In this case, after mediastinal lymph node resection, because of the change in position, the remaining mediastinal tissue entered the space after lymph node resection. Since acute SVC obstruction is rare and not recognized in time due to relative inexperience, methods that lead to early dilation and fluid replacement for hypotension may aggravate the progression of the condition. Fortunately, an abnormal increase in central venous pressure was detected over time. Fluid replenishment was stopped in a timely manner to avoid further aggravating cerebral edema. The surgeon removed the obstruction in a timely manner, preventing further injury to the patient.

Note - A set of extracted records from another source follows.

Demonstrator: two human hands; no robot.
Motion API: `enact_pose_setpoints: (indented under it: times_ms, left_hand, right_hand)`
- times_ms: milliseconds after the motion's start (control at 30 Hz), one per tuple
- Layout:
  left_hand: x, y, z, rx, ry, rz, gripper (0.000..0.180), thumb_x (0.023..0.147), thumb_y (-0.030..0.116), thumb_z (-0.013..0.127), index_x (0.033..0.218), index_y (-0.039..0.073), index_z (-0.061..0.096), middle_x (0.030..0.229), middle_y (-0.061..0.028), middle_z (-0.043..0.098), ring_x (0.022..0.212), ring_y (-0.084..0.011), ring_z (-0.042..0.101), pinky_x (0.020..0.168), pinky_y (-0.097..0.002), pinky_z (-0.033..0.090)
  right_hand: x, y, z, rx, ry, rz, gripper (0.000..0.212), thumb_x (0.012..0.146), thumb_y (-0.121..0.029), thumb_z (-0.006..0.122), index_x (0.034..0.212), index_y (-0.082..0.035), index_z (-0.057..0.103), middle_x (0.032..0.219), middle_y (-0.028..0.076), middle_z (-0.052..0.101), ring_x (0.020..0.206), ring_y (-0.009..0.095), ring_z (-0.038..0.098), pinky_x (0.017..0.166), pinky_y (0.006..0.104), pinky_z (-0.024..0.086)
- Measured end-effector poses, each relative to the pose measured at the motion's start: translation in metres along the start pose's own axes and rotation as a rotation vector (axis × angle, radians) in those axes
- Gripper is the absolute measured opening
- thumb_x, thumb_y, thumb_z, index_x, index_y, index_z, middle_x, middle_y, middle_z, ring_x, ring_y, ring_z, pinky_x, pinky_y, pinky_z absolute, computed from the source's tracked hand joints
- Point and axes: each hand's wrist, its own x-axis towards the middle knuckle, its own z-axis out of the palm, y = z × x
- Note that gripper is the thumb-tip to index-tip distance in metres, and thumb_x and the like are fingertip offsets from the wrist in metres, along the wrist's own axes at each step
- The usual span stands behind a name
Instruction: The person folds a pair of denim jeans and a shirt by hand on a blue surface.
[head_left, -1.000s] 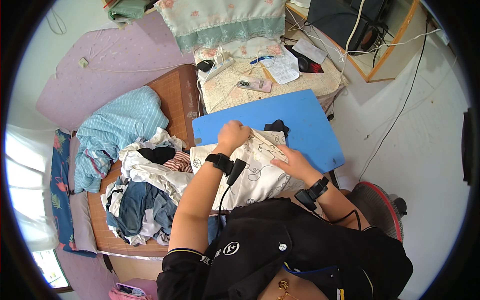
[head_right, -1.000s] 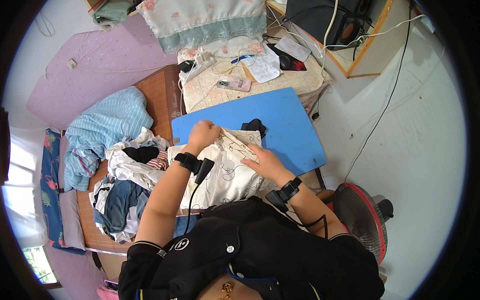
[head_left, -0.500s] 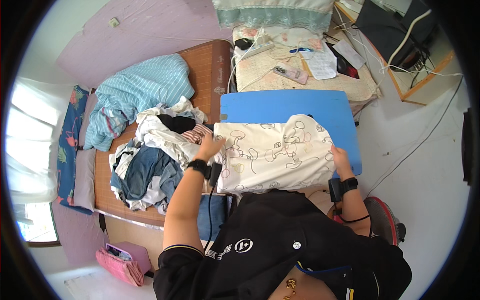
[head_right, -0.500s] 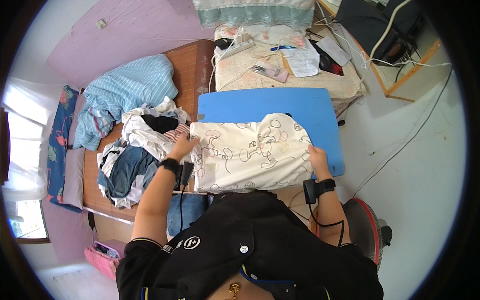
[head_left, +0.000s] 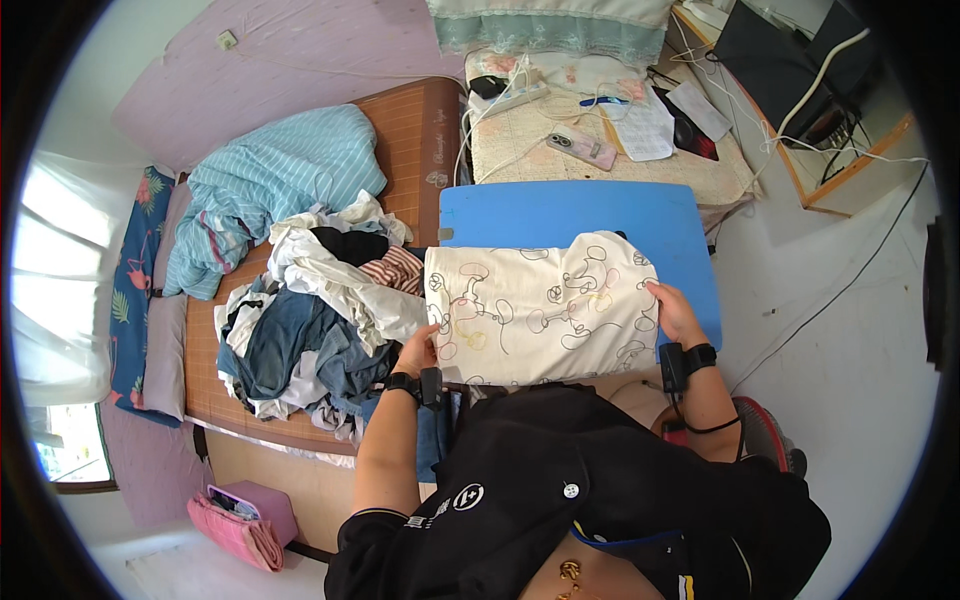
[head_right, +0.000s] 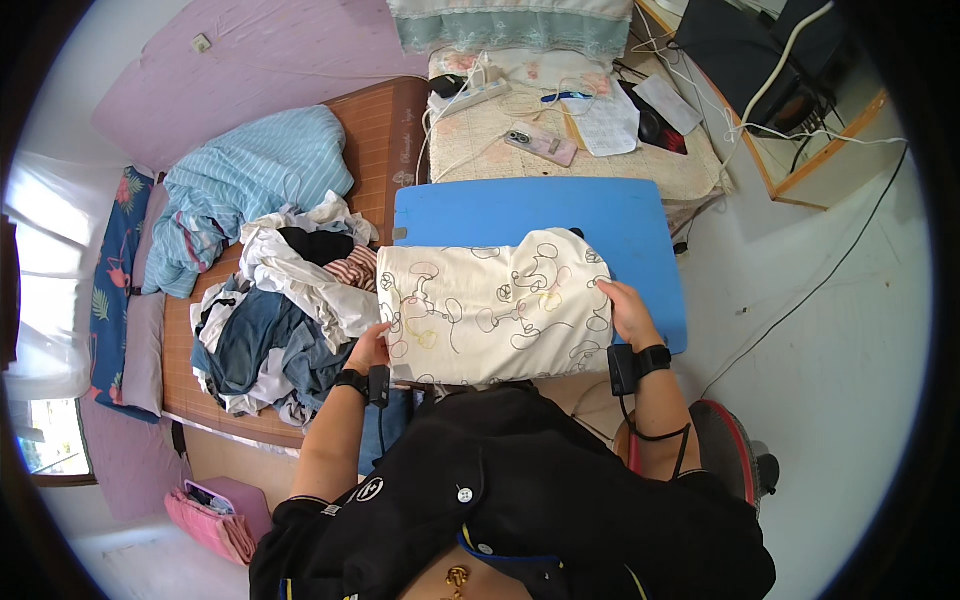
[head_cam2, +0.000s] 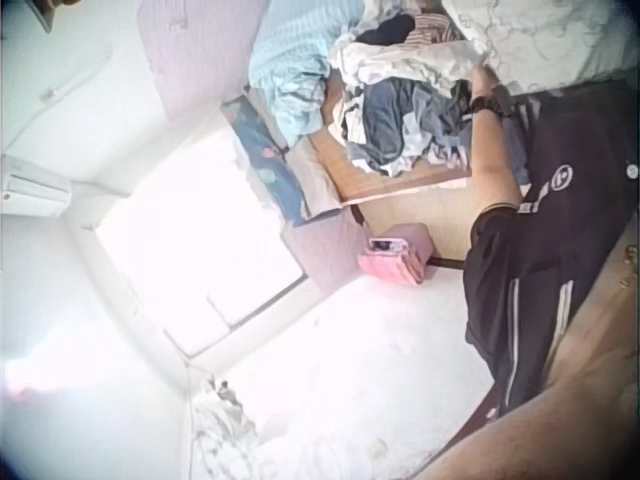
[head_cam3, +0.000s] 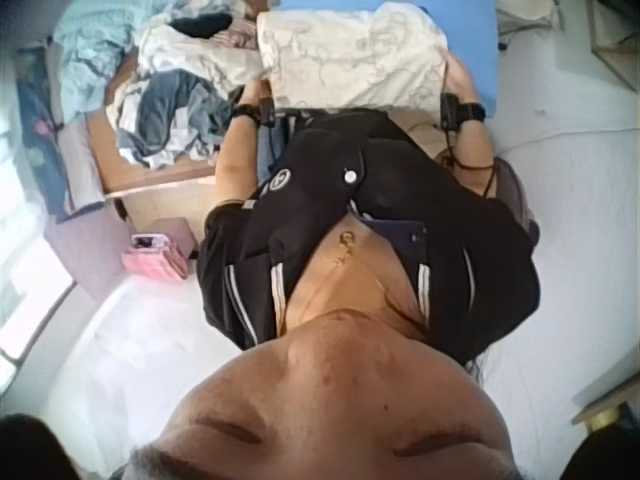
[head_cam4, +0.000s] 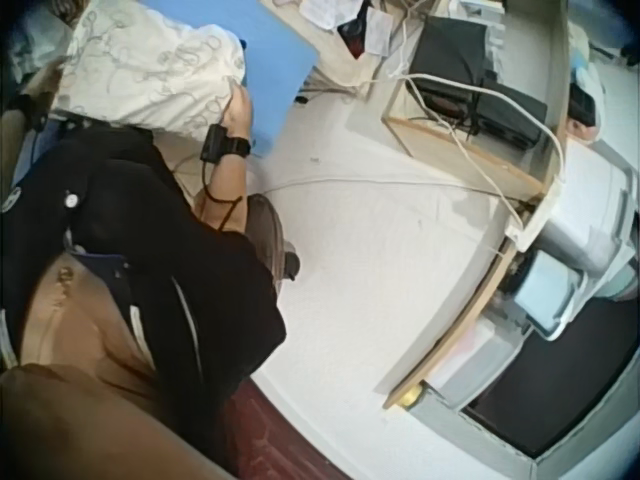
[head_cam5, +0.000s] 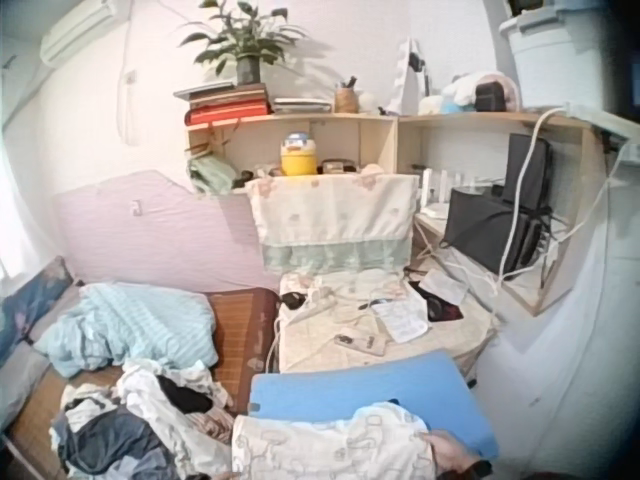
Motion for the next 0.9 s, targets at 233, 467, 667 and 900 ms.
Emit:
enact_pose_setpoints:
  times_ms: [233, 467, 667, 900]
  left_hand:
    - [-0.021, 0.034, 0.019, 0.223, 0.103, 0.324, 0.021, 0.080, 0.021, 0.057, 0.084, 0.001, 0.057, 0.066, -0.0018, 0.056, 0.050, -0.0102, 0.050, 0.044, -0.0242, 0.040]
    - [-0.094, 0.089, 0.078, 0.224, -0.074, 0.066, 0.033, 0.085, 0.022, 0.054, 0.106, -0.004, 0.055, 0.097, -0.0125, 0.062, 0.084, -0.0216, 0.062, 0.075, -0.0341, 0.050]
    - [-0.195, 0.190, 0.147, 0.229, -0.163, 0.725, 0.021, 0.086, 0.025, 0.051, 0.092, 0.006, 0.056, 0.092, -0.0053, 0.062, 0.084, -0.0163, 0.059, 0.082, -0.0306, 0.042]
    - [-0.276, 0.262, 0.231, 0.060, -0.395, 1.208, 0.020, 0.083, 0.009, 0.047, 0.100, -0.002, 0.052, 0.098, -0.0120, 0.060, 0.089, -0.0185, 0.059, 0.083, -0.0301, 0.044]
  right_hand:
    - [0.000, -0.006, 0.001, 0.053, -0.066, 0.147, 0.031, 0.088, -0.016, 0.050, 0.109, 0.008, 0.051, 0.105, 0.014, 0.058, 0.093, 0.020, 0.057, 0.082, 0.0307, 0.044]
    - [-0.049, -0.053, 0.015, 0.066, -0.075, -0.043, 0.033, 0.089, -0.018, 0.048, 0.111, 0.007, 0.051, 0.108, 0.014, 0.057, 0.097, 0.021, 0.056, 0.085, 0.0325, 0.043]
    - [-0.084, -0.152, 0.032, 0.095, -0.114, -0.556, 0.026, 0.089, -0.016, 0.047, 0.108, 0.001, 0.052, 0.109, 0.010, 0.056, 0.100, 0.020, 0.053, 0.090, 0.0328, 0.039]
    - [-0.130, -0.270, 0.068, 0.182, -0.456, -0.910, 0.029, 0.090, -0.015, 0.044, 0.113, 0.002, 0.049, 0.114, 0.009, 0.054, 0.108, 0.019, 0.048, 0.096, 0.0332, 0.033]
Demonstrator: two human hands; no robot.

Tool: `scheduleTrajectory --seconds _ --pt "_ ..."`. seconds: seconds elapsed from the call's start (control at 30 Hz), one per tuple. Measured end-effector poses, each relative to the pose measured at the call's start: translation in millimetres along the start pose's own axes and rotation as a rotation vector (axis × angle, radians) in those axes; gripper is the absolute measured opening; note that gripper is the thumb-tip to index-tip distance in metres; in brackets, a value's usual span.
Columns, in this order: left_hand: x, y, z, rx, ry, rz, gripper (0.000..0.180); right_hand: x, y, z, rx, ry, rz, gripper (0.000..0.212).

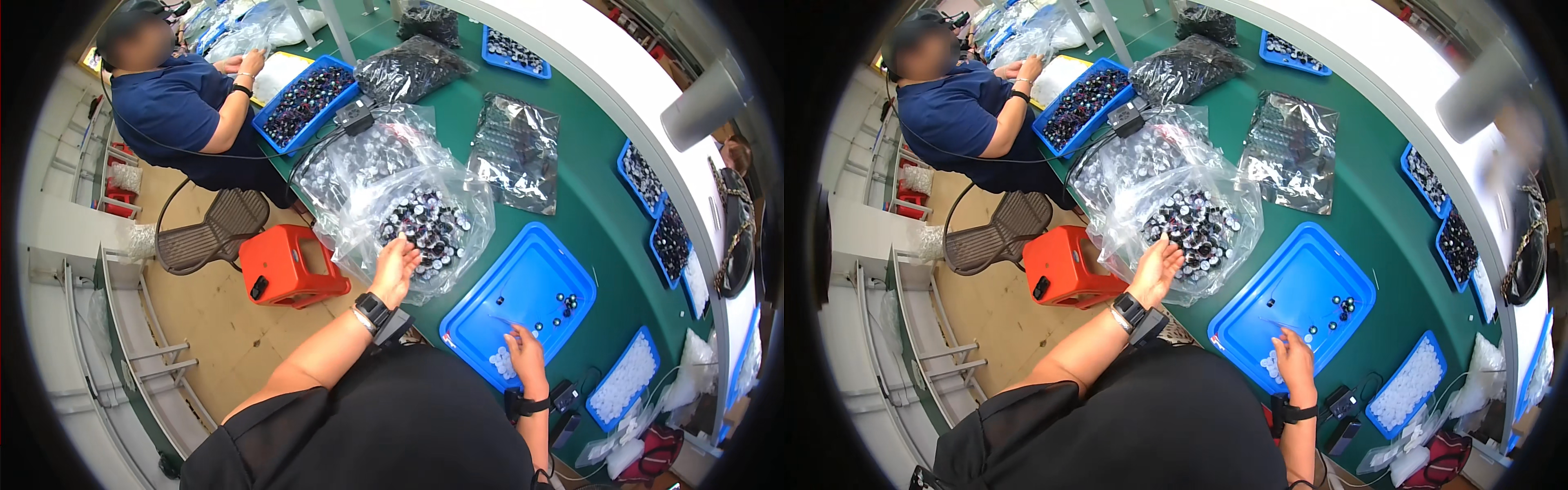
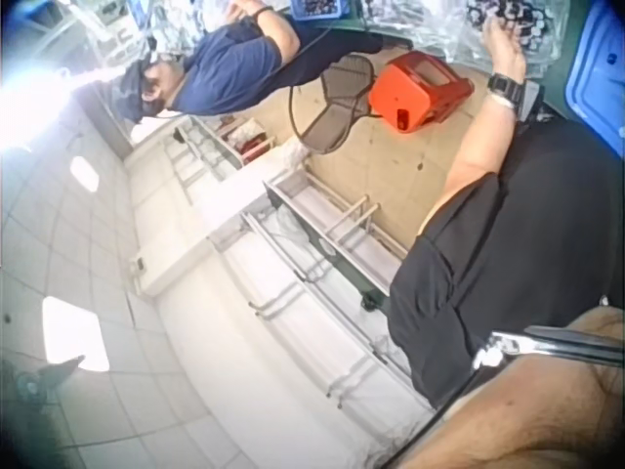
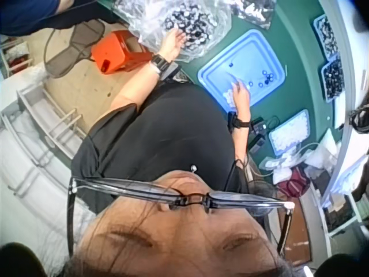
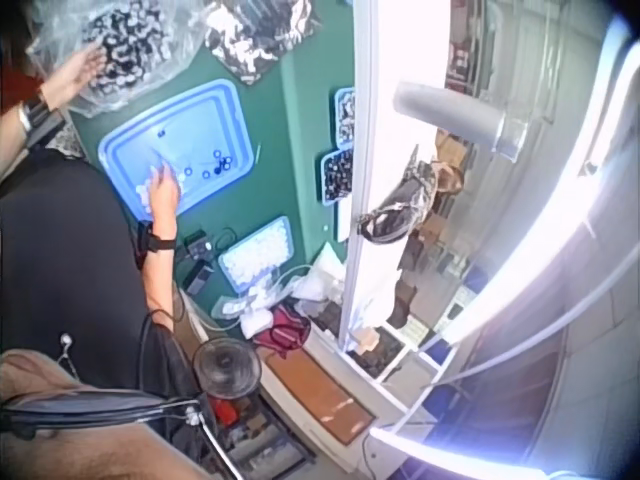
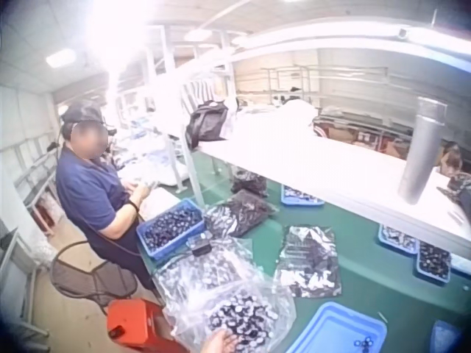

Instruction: The person assembles small black and white components by hand at a green workbench. They pick up a white piece and a black piece, press them together, and place the assembled unit into a blue tray. The process is repeated continuously with items sourced from plastic bags and trays.

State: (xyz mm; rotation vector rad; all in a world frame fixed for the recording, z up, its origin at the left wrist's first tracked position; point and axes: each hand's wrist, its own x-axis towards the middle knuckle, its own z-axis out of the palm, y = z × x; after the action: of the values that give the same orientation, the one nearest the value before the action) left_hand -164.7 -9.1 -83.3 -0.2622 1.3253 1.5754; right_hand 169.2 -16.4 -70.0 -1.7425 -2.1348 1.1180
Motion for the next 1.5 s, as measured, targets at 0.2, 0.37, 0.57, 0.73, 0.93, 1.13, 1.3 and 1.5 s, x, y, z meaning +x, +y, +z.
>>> scheduleTrajectory --seconds 0.2,0.37,0.57,0.73,0.93,1.13,1.3,1.5 --pt "32.9 -6.0 -14.4 0.779 0.240 0.531 0.059 3.4 4.4 3.9 -0.002 0.004 0.022 0.027" --pt "62.7 -40.0 1.2 1.052 0.288 0.743 0.075 0.0 3.7 10.6 0.017 -0.036 0.052 0.025" --pt "54.9 -43.1 12.8 1.182 0.242 0.769 0.076 -1.0 3.7 15.7 -0.016 -0.057 0.058 0.026" --pt "45.6 3.7 10.8 1.311 0.225 0.478 0.060 2.3 3.7 16.9 -0.026 -0.032 0.047 0.025" --pt "73.3 63.1 13.6 0.609 -0.058 0.196 0.064 -3.1 11.7 26.0 -0.005 -0.019 0.036 0.023" --pt "100.0 100.1 48.3 0.837 -0.162 0.116 0.052 -17.2 13.7 33.8 0.011 -0.014 0.045 0.023" --pt "140.4 94.1 33.9 0.994 -0.339 0.037 0.050 -26.3 23.2 40.1 0.058 0.005 0.091 0.023" --pt "92.3 91.8 77.2 1.287 -0.256 0.034 0.057 -24.6 19.0 35.2 0.050 0.033 0.119 0.022"
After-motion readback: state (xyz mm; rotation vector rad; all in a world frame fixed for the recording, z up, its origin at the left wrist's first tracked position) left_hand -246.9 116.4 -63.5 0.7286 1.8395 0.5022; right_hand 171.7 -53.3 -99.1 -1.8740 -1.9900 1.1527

Acute SVC obstruction is an acute and life-threatening complication. In the case of general epidural anesthesia, anaphylactic shock, general spinal anesthesia, pericardial tamponade, and pulmonary embolism may also present with hypotension as the first symptom. Sometimes it is difficult to identify in a short period, which is an intangible challenge for anesthesiologists. At present, with the development of minimally invasive surgical techniques, blood loss during minimally invasive surgery in the chest and abdomen is decreasing. Moreover, since there are too many factors affecting CVP, CVP monitoring is sometimes ignored.